Cultural studies and the radical left

Notes for my paper in Hong Kong. Very rough at the moment. I'll revise them as I go.

The question it asks is: What would be at stake if we were to consider cultural studies to be an academic arm of the radical left? By radical left I mean that political stream that seeks not just the reform of the current political system or further emancipatory capacities within the current political system but the restructuring of the system.
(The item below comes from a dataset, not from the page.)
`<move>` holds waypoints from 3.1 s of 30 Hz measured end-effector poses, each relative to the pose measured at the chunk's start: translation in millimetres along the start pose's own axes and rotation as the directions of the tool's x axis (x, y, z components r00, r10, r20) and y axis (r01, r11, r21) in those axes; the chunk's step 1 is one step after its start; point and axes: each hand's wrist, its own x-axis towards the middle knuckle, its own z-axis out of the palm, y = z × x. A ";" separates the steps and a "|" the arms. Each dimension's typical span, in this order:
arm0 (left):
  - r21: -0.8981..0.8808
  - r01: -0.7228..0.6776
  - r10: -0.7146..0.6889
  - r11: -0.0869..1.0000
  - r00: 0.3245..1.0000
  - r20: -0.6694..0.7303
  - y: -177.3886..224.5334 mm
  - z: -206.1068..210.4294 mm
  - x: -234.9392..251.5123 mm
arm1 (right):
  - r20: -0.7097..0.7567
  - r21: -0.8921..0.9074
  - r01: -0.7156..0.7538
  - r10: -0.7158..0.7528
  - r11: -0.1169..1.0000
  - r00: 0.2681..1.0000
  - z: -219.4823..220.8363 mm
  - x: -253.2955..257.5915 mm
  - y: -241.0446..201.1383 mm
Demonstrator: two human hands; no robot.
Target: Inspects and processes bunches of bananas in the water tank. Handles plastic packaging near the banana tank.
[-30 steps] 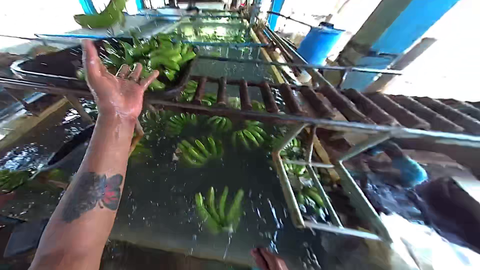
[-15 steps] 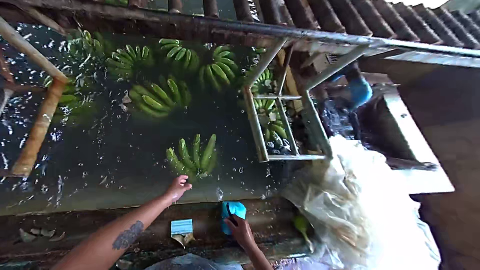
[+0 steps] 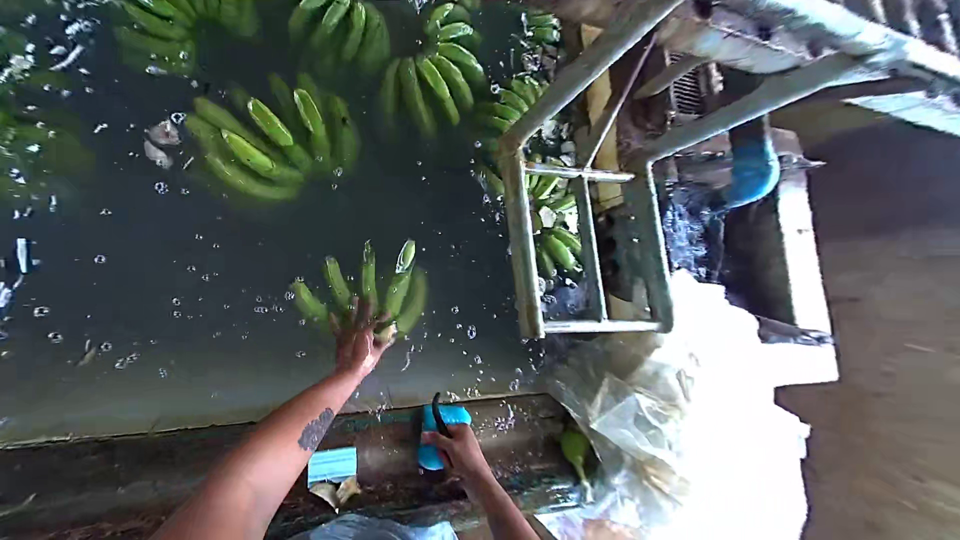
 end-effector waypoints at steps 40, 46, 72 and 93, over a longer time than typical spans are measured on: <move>-0.150 -0.288 0.205 0.946 0.888 -0.410 -91.2 -51.9 -81.7 | -0.244 -0.803 0.004 -0.336 0.596 0.910 7.6 -68.5 -28.0; -0.228 -0.181 0.029 0.957 0.839 -0.543 -103.6 -41.5 -120.3 | -0.256 -0.798 -0.061 -0.246 0.599 0.935 19.8 -54.0 -28.9; -0.978 0.192 -0.642 0.077 0.761 0.099 -117.0 -54.6 -102.5 | -0.289 -0.758 -0.027 -0.298 0.651 0.910 13.0 -28.3 -17.4; -0.948 0.288 -0.677 0.133 0.726 0.126 -116.4 -50.2 -93.3 | -0.282 -0.752 -0.015 -0.301 0.659 0.911 11.1 -26.1 -18.9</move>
This question is here treated as a thought experiment: I am not committed to thinking that cultural studies ought to belong to the radical left, I am trying to think what it would like if that were the case.
Indeed I am merely analsysing the conditions for and consequences of posing such a question.

Several reasons pose it:
1. cultural studies emerges from out of the particular forms of revolutionary desire expressed in "1968" (One instance: the importance of Maoism to Althusser and to Tel Quel in the sixties and also to figures like Ranciere.)
2. there are signs that the intersection of global governmentality and global capitalism is unstable, particularily in relation to the environment, in relation to militarization and in relation to unevenness of distribution of wealth.
3. the fact that so little work has been done from the radical-left perspective over the past thirty years, since the collapse in the socialist ideal. One important reason for this has been that post-left radical politics (the new social movements) has been so suspicious of institutionalisation: movements of resistance mobilize around specific events or legislations and then dissolve. A politics without a transmissible collective identity, without formal institutions, which belongs more to the anarchist than to left tradition as I understand the latter. This seems to me related in the failure of radical cultural studies to deal with the question of governmentality, which has been in the hands of the Foucauldians.
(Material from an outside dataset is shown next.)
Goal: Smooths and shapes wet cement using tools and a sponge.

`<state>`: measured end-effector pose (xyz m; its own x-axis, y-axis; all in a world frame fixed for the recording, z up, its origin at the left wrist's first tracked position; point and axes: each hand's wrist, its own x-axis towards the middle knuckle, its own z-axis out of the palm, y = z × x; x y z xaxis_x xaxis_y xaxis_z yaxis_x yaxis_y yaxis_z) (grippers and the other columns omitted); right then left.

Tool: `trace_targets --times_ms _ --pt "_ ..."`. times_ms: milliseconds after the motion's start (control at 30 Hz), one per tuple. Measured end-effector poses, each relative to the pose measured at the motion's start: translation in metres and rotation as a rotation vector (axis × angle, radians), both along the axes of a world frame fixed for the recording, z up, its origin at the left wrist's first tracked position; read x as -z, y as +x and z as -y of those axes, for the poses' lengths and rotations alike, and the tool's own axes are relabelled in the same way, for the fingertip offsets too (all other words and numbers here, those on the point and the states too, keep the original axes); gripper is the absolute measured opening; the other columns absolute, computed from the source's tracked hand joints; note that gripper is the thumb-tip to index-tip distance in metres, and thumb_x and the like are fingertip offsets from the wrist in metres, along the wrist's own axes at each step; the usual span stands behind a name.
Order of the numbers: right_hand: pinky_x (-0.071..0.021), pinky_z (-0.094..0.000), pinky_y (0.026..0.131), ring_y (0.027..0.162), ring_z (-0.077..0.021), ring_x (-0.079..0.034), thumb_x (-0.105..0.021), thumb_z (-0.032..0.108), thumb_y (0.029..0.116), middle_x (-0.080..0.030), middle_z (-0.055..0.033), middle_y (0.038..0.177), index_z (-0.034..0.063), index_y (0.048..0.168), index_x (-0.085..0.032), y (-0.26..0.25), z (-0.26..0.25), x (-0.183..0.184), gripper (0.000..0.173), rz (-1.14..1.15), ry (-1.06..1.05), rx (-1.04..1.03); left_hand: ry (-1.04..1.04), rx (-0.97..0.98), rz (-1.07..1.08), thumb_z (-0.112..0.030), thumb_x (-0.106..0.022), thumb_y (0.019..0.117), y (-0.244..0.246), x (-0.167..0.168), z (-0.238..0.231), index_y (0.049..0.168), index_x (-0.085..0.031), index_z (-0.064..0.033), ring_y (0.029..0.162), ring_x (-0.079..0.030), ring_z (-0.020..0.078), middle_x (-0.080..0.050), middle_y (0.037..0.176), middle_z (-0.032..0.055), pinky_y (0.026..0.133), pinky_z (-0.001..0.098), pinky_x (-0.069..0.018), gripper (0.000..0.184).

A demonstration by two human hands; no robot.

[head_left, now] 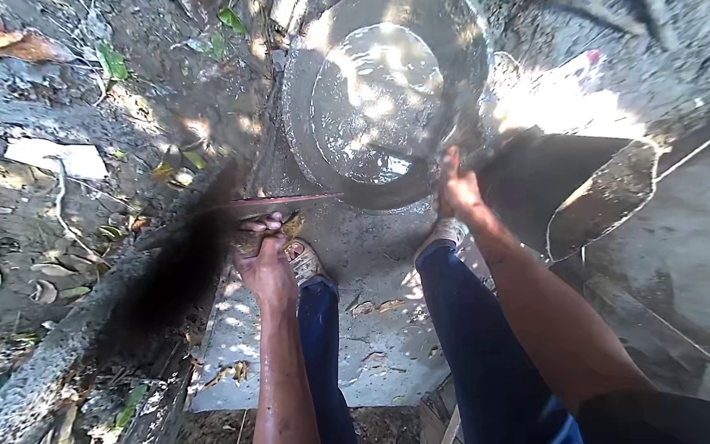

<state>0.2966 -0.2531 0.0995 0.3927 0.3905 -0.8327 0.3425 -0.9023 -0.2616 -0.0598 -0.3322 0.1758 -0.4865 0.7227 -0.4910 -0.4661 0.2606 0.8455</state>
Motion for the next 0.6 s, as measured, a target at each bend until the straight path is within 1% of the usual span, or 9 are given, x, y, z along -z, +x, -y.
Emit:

To ask this question involves theorising the concept of the left, and to imagine the forms that a restructured political order might take. It could also analyse the possibilities for working towards such an order.
I am here only concerned, and very briefly, with the first.
The radical left cannot be thought of as realist: it is not simply a participant in the 'acutally existing' political scene, but rather as motivated by a mix of fantasy and detachment within a particular psycho-moral and intellectual tradition.

In the broadest terms: the left (whether radical or reformist) is based on the following commitments:
1. to the secularization of the lifeworld and the understanding that private goods and opportunities are socially produced [intellectual framework]
3. to political action which is not simply an expression of given interests or identities [psycho-moral framework]
It usually also involves:
3. a trust in the capacity of political systems to deliver significant social change and a commitment to distributing power, freedom, happiness evenly across society by distributing the capacity to participate in society evenly.
4. a faith that disinterested intersubjective deliberation and knowledge production will help legitimate its project

In our academic context to begin to imagine a radical left cultural studies has various obvious problems:
1. how to legitimate a discipline based on a particular politics within the formally politically neutral academic system, and, if it comes to that, which in social-democratic states is increasingly coming under state control
2. cultural studies, which involves a restricted range of skill and interests, is not capable of imagining a restructured governmentality, not least because of the historical failure of the left project fully to account for cultural agency in social formation.
3. The problematic relation between state bureaucracies and left political project.